First Author: Ingo Sasgen
Presenter: Zdenek Martinec
Presenter's Email: zdenek@gz-potsdam.de
Co-Authors: Z. Martinec, K. Fleming
Title: Application of the Wiener optimal filter to GRACE gravity solutions

Abstract:

We present a spatial-averaging method based on the Wiener optimal filter, and describe its application to the Gravity Recovery and Climate Experiment (GRACE) gravity solutions. In contrast to the more commonly used Gaussian filter, the spatial width of the Wiener filter does not need to be specified. Instead, it is designed directly from a least-squares minimization of the difference between the desired and filtered signals.
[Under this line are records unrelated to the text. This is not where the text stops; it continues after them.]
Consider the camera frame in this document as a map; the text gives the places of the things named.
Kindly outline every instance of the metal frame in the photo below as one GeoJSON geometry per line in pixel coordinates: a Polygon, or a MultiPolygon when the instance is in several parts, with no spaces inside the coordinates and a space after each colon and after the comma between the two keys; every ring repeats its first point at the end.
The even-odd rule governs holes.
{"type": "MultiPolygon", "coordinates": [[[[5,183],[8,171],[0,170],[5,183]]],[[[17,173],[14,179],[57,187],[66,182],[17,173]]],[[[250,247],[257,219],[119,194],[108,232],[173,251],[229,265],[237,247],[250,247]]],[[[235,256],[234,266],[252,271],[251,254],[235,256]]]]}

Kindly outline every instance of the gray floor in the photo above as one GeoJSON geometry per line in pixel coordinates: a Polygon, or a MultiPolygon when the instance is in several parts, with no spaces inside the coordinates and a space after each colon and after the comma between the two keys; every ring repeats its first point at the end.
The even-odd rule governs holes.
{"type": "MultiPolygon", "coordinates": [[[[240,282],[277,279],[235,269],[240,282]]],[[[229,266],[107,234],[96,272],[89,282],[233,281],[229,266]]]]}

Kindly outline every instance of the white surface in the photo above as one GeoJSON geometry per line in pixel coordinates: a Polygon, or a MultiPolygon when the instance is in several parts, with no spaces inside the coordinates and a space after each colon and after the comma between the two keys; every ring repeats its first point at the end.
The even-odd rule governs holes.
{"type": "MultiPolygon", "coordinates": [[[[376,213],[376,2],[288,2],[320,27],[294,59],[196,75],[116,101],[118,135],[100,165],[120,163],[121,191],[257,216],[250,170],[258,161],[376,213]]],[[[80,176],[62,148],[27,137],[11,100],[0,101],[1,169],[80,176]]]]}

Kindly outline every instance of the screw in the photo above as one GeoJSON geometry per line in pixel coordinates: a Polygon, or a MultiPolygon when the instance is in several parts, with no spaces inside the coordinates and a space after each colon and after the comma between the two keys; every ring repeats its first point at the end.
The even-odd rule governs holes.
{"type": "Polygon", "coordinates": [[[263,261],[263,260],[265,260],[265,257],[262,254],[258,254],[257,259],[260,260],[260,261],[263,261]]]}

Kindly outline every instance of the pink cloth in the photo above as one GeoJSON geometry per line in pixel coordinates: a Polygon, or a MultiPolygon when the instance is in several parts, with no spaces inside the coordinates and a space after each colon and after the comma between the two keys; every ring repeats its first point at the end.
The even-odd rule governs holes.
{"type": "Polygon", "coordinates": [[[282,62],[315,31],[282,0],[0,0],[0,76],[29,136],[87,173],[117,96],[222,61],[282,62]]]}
This requires information about the power spectrum of the desired gravitational signal and the contaminating noise, both of which are inferred from the average GRACE degree-power spectrum. The lower-degree part describes the spectrum of the useful gravitational signals. We show that this decreases as 1/j^p, where p > 1, with increasing spherical-harmonic degree j. We term this dependency the Second Kaula rule for temporal variations in the Earth's gravity field. The higher-degree part of the average GRACE degree-power spectrum describes the noise. In a logarithmic scale, this increases linearly with increasing j. Extrapolating the noise spectrum to the lower-degree part, and subtracting it from the average GRACE spectrum results in the spectrum of the desired gravitational signal. We show that the filtered GRACE gravity signal is relatively insensitive to the exponential p. The Wiener optimal filter determined for the GRACE gravity-field solutions closely resembles a Gaussian filter with a spatial half width of 440 km. This is demonstrated using the GFZ-GRACE solution from April 2004.